■ **What is expected**: Across all the records, filter for lines with the word "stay" and copy them.

Records shown: Begin

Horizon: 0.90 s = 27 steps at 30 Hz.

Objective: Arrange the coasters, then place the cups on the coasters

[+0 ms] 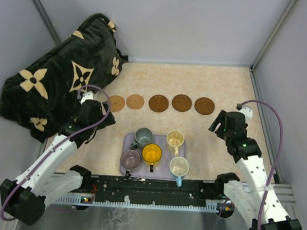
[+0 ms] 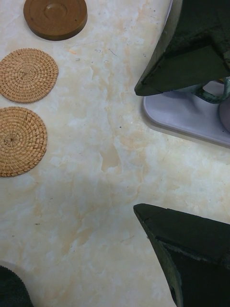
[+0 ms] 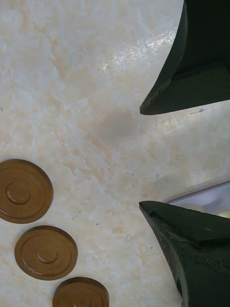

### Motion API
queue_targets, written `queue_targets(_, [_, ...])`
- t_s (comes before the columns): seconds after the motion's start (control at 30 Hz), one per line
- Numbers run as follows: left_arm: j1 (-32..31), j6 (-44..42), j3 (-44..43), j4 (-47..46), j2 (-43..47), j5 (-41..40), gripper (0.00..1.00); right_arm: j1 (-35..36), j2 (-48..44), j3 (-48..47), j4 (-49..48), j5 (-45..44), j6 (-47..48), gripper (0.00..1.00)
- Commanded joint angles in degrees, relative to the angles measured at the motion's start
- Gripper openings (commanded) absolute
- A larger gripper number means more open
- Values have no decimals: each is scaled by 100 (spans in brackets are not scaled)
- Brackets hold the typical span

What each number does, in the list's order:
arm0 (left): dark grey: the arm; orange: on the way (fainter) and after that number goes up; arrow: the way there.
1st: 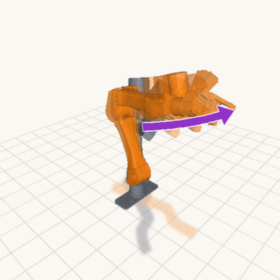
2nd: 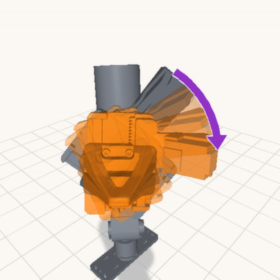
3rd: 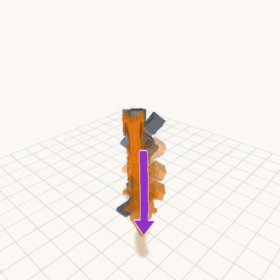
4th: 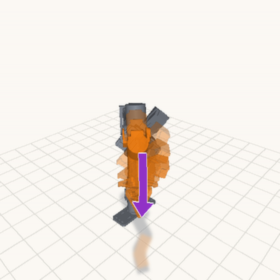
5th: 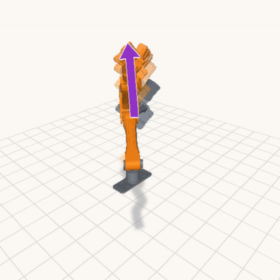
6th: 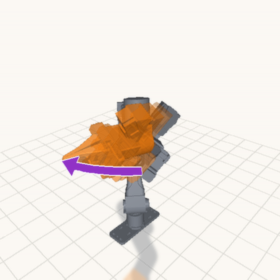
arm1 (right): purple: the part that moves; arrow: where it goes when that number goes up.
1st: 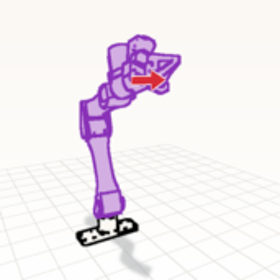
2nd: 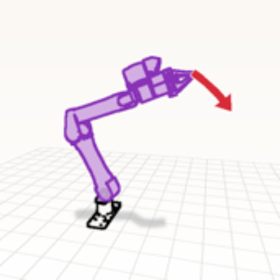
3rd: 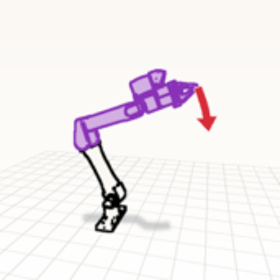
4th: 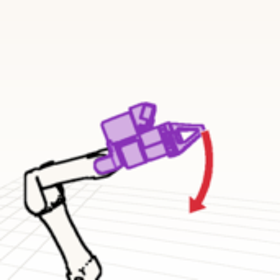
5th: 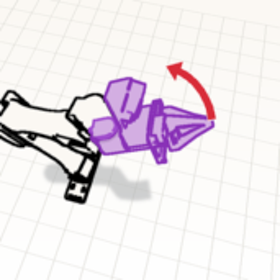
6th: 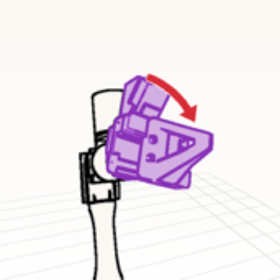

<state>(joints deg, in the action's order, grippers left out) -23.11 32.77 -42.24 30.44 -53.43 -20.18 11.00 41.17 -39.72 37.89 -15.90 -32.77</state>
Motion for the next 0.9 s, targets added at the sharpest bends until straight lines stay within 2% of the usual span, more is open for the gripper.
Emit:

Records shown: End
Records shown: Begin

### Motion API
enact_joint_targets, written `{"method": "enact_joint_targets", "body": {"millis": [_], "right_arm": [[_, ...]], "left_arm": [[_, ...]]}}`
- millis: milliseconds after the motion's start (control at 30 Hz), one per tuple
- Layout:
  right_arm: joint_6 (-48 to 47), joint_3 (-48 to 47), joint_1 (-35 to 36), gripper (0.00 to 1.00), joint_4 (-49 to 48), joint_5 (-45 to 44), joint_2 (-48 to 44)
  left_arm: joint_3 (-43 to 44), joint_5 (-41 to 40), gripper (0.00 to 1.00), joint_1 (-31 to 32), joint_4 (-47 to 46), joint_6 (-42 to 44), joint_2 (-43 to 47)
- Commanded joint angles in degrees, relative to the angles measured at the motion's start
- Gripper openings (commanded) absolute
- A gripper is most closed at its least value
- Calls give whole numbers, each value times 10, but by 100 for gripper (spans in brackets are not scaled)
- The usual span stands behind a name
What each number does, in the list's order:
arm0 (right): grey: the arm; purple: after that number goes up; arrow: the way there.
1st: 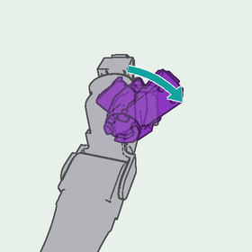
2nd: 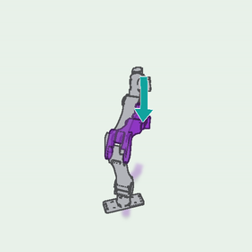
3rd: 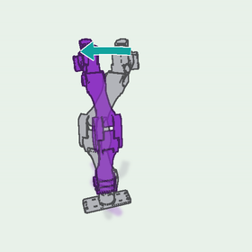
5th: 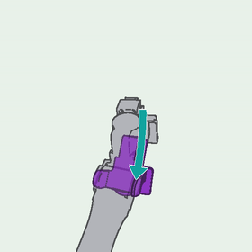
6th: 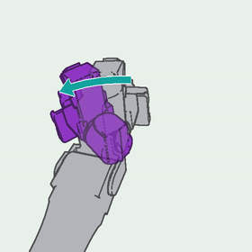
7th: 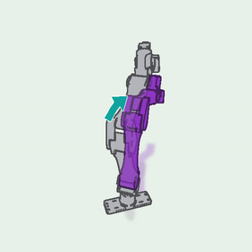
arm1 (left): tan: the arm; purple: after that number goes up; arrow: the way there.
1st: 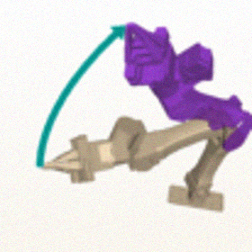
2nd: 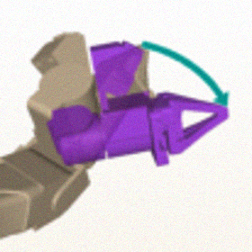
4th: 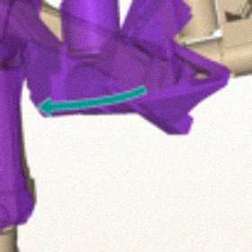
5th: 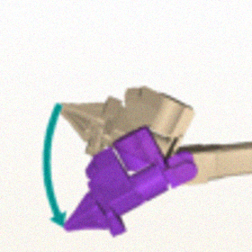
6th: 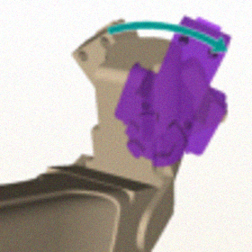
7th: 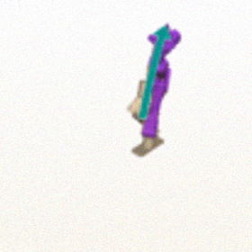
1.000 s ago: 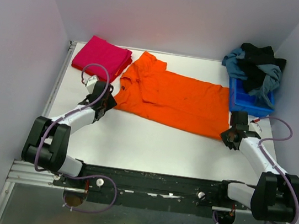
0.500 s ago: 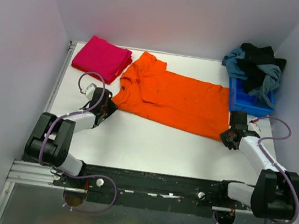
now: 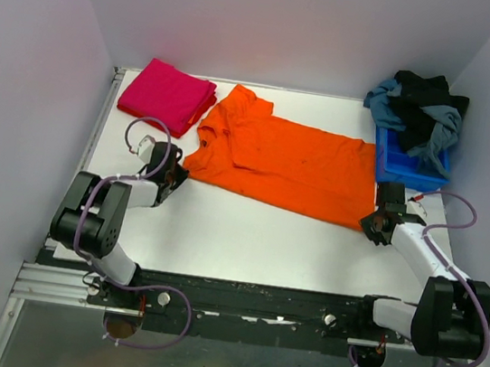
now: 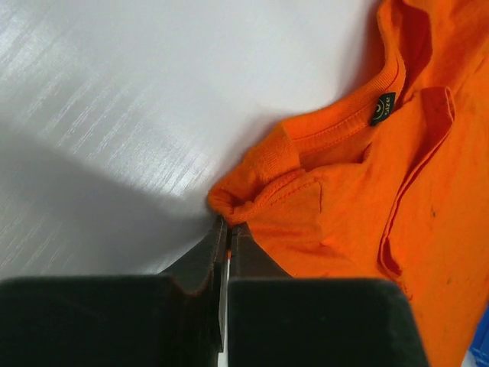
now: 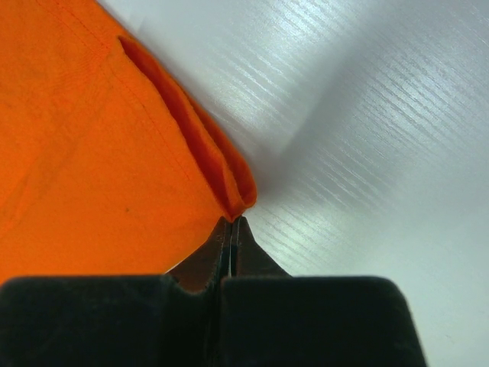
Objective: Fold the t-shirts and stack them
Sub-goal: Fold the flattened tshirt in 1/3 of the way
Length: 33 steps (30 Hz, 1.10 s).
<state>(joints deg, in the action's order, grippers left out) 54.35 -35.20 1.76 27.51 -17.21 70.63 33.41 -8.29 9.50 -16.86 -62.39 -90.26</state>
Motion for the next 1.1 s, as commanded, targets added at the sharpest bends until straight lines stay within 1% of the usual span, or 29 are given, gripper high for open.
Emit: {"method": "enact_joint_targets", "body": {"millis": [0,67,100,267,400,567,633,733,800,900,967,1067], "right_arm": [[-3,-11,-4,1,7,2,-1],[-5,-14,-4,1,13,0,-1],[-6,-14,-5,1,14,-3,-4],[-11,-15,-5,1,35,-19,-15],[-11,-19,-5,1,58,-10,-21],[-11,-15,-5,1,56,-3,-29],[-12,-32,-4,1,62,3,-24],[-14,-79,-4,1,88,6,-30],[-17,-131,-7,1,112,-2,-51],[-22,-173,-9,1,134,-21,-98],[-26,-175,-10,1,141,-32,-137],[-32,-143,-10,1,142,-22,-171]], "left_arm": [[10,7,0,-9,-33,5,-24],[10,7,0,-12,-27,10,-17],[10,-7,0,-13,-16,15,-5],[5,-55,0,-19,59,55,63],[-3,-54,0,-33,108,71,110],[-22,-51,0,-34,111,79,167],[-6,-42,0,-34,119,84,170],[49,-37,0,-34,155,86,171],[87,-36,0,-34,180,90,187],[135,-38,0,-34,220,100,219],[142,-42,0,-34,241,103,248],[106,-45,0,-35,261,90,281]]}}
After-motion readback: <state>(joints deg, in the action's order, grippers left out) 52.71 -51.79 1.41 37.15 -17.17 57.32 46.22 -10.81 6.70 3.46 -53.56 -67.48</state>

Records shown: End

■ **Output below**:
Motion for the next 0.9 s, targets added at the sharpest bends until straight lines stay within 2% of the usual span, more is open for the gripper.
Motion for the next 1.1 s, as commanded, targets added at the sharpest bends until straight lines stay within 1% of the usual span, or 29 are given, gripper high for open.

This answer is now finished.